Tom Brady, Patriots
Home » Blog » Tom Brady and Patriots Agree to Two-Year Extension

Tom Brady and Patriots Agree to Two-Year Extension

New England Patriots quarterback Tom Brady has expressed interest in playing until he reaches the big four-oh, and now he has the paperwork to back up his claims.

According to ESPN’s NFL insider Adam Schefter, Brady and the Patriots agreed on Monday to a two-year contract extension, tying the 38-year-old QB to New England through the 2019 season.

While many players have put on a front for the media of prioritizing winning over money, few players have expressed that sentiment as resolutely as Brady. Prior to the extension, Brady was set to swallow up a team-high $15 million cap hit for the Patriots in 2016, but the extension should now lower that commitment.

More significantly, Brady was due to be paid just $19 million over the following two NFL seasons prior to this new deal. In a modern league where a $20 million salary is considered the starting rate for a top-tier signal caller, Brady has largely remained an outlier. He refuses to let the market dictate his price, instead opting for more reasonable payments to allow the team more freedom in free agency.

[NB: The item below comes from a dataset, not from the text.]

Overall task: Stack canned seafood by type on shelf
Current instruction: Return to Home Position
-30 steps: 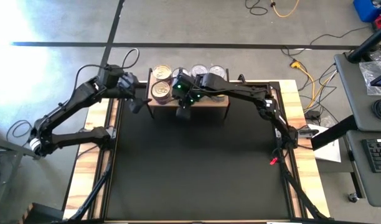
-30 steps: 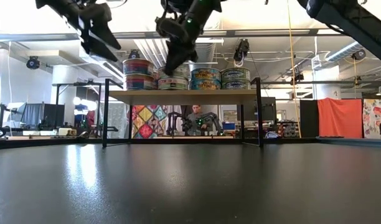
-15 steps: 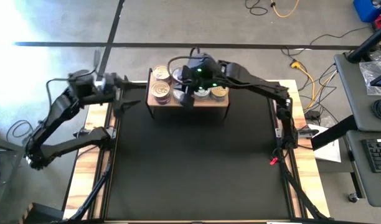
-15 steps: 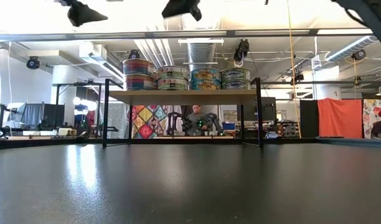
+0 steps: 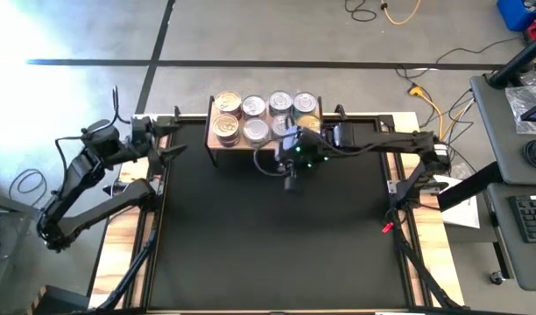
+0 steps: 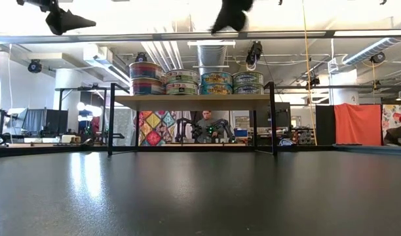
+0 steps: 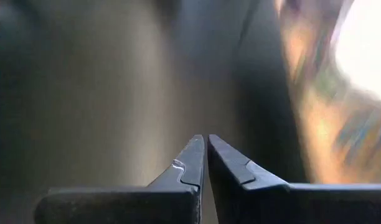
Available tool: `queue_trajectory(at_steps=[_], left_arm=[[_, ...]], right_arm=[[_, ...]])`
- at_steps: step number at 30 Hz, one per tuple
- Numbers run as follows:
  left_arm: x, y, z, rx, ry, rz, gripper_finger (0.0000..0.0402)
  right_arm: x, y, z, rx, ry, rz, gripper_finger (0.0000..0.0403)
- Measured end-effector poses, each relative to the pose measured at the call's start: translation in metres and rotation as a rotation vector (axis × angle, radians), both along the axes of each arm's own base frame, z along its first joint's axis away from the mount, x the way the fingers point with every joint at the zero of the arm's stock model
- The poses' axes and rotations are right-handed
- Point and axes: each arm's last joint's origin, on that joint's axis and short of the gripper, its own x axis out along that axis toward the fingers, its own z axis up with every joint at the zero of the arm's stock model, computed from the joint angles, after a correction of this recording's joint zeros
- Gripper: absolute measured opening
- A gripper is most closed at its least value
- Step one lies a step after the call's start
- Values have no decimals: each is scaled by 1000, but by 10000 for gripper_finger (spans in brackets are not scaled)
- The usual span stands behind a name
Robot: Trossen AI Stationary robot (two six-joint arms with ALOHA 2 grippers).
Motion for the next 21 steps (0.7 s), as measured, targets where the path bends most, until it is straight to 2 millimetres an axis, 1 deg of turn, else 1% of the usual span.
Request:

Admittedly, you can afford to be a little less altruistic when you’re married to the world’s richest supermodel, whose earnings make most NFL contracts look like chump change wedged between the seats of the team bus. But no one asked Brady to take this deal, and it could be argued that his willingness to be a team player in that regard has contributed to New England’s dynastic decade.

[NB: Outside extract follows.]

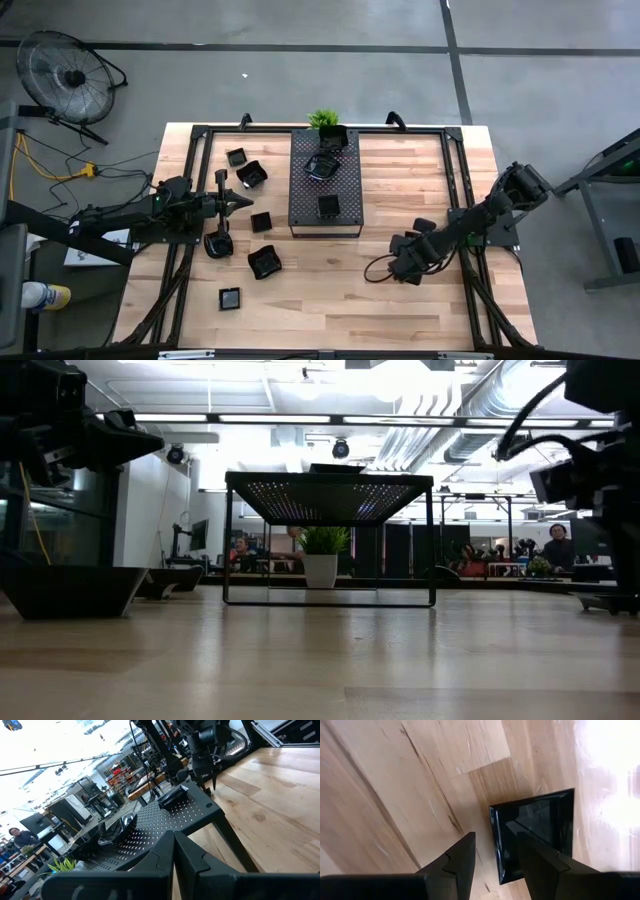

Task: Pick & Place Mini shaped plates
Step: Stack the square plate on top of the square plate on the shelf

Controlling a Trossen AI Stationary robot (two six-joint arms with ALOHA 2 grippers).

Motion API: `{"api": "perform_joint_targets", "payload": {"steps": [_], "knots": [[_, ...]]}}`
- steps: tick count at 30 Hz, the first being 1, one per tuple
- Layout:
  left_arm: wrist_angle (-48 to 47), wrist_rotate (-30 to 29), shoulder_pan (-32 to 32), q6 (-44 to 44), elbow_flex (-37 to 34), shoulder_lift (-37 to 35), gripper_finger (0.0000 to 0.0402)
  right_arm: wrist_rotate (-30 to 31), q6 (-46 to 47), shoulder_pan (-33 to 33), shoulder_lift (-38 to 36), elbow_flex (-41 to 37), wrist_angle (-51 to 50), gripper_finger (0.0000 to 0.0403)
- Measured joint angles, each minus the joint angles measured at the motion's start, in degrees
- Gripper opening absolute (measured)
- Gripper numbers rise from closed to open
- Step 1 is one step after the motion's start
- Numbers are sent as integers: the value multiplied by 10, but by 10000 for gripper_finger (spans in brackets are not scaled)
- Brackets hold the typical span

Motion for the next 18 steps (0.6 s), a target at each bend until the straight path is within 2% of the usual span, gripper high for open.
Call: {"api": "perform_joint_targets", "payload": {"steps": [11, 18], "knots": [[0, 0, 0, 0, 0, 0, 1, -1, 1, 0, -1, -27, 38, 136], [0, 0, 0, 0, 0, 0, 1, 2, -2, 0, -1, -28, 21, 90]]}}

Brady will turn 39 before he plays his next meaningful game. He faces arguably his greatest opponent yet in Father Time, who will once again try his hardest to end the career of one of the game’s greats.

It took a little over one calendar year to reduce Peyton Manning from the greatest statistical season in NFL history to a bit-part player in an improbable Super Bowl victory. Asked if he would sacrifice personal accolades for a fifth ring, Brady’s answer would surely be a defiant “yes,” but it’s never that easy.